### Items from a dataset
******
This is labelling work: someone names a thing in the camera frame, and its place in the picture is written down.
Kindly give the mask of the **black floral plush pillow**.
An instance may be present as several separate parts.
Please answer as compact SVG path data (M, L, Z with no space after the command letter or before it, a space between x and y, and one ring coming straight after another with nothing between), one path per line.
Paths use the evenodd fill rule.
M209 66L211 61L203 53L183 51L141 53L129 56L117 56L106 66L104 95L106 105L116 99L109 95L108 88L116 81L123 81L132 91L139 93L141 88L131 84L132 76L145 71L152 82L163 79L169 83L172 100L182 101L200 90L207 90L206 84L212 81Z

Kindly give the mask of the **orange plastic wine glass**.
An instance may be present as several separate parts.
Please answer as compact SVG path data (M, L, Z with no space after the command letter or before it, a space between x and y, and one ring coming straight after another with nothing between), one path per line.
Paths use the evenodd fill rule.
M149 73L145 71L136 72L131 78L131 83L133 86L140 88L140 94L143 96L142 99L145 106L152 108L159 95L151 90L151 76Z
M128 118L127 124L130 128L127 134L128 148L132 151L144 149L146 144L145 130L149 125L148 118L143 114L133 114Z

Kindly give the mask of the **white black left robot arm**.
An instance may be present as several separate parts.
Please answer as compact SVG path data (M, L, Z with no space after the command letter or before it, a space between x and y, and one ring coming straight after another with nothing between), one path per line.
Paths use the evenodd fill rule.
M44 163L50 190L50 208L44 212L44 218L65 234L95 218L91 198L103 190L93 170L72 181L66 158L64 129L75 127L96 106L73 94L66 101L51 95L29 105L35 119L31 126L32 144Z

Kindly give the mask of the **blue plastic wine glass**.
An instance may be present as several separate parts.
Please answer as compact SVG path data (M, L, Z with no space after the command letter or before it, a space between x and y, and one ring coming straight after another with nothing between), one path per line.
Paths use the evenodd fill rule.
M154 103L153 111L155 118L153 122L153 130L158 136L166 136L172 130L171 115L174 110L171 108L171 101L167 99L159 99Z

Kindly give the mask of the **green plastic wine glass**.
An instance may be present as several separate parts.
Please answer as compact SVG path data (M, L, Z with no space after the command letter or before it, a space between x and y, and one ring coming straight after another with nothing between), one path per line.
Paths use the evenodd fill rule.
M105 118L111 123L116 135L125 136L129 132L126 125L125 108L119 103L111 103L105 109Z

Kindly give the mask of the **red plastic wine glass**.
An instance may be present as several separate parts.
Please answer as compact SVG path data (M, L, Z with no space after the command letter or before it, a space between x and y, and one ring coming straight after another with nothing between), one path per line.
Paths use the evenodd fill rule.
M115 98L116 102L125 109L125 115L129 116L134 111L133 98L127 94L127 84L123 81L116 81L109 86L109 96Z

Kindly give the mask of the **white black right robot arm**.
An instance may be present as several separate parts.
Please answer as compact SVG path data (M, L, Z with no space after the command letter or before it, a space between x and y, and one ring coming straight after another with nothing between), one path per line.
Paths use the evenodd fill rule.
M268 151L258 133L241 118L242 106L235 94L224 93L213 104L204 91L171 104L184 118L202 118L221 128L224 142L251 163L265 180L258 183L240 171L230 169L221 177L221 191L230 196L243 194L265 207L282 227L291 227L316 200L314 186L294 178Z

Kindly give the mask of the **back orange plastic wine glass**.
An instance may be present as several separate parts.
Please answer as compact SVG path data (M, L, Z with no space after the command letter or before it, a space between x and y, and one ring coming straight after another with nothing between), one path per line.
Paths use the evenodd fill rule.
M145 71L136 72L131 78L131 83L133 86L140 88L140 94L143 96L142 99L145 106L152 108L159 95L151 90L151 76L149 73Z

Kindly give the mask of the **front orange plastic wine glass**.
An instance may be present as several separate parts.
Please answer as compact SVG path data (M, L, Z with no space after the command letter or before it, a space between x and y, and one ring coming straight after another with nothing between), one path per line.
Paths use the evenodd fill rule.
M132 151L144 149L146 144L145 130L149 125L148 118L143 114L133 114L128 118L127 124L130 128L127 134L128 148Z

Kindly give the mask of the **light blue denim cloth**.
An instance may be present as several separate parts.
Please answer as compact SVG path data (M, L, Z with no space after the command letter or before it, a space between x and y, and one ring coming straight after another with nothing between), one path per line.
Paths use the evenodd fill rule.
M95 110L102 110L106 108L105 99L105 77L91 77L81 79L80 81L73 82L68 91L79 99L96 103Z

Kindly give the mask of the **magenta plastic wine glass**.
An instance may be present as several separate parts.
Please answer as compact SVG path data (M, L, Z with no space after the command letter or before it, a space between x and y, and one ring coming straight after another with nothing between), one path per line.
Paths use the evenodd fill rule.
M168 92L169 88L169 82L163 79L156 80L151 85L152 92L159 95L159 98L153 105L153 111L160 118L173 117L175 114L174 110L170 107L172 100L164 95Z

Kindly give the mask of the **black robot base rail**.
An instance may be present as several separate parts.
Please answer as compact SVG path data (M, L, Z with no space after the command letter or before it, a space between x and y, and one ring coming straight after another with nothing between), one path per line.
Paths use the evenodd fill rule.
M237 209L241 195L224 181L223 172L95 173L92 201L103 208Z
******
### Action item
Every line that contains the string "white" should be returned from the data.

### Solution for this exercise
Kindly give the mask of the **white black left robot arm**.
Kindly give the mask of the **white black right robot arm**.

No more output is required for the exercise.